I would advise against holding's one brief in anticipation of a favorable ruling although that always remains a possibility. If Section 280E is ever to be repealed, it will mostly be through legislative and not judicial action. In my last email newsletter, I wrote about the California Democratic Party passing a resolution in opposition to this IRS practice. This is a start, but only a start.
To read the court's nitty-gritty synopsis of the ruling CLICK HERE.
Loma Linda University
seminar discusses marijuana
policy in light of Prop. 64
The Institute for Health Policy and Leadership at Loma Linda University Health Center will be presenting a one hour seminar entitled “Legislative Update on Marijuana in California (and the U.S.)” at their “Spotlight on Health Policy” program on Wednesday, Jan. 25 from 12 noon to 1 p.m.

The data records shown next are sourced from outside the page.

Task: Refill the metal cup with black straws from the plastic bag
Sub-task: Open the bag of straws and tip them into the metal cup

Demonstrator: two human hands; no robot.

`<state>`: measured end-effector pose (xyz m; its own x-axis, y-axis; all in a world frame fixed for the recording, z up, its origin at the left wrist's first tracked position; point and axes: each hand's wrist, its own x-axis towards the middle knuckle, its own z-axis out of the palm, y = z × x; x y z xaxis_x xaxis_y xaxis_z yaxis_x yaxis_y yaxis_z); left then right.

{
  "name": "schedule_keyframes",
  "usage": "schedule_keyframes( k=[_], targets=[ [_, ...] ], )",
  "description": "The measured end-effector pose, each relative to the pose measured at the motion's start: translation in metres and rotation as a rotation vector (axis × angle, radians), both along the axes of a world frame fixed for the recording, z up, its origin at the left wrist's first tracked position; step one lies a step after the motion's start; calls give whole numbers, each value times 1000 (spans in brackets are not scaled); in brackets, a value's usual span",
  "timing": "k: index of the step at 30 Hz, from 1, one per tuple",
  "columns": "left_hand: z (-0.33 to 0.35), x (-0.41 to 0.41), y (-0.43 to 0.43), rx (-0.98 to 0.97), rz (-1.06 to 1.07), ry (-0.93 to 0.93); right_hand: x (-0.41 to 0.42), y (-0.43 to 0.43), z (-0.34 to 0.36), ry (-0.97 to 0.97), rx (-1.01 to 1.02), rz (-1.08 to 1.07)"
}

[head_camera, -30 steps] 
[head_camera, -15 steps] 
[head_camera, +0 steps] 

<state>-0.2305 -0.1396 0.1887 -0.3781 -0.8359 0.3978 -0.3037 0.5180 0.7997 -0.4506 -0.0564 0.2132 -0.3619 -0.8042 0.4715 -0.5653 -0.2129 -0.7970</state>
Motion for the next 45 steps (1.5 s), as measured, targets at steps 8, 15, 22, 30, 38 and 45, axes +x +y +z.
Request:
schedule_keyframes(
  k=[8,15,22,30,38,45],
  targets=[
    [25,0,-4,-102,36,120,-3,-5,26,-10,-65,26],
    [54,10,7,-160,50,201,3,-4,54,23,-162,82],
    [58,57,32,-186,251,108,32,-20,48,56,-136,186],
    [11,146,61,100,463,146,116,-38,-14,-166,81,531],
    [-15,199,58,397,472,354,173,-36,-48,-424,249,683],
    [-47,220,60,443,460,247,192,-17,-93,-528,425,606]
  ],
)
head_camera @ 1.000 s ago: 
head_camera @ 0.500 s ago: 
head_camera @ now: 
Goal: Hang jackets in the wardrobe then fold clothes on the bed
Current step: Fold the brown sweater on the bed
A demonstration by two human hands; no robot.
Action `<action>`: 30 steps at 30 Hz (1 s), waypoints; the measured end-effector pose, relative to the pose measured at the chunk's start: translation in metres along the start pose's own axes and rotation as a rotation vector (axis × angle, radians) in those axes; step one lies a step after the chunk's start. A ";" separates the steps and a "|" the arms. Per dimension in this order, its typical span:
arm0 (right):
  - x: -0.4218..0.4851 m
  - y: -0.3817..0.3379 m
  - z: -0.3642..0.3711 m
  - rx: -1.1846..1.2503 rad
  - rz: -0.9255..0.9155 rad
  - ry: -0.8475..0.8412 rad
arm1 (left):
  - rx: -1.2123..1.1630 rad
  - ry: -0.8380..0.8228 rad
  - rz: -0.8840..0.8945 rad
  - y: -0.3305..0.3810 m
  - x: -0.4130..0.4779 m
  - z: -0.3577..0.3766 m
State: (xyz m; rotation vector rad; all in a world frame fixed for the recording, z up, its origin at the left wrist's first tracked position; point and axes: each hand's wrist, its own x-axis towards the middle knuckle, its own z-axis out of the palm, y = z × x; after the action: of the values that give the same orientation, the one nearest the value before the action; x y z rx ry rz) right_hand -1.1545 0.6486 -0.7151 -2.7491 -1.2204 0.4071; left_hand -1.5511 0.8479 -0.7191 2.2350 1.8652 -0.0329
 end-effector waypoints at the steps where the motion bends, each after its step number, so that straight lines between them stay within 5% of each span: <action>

Dr. Ettie Rosenberg, a licensed member of the California Bar and the California State Board of Pharmacy, will provide a presentation on policy and practice implications of California’s recently passed Prop. 64. The meeting is free and open to the public and will be held in the A-level amphitheater at the Loma Linda University Health Center, 11234 Anderson St, Loma Linda, CA 92354.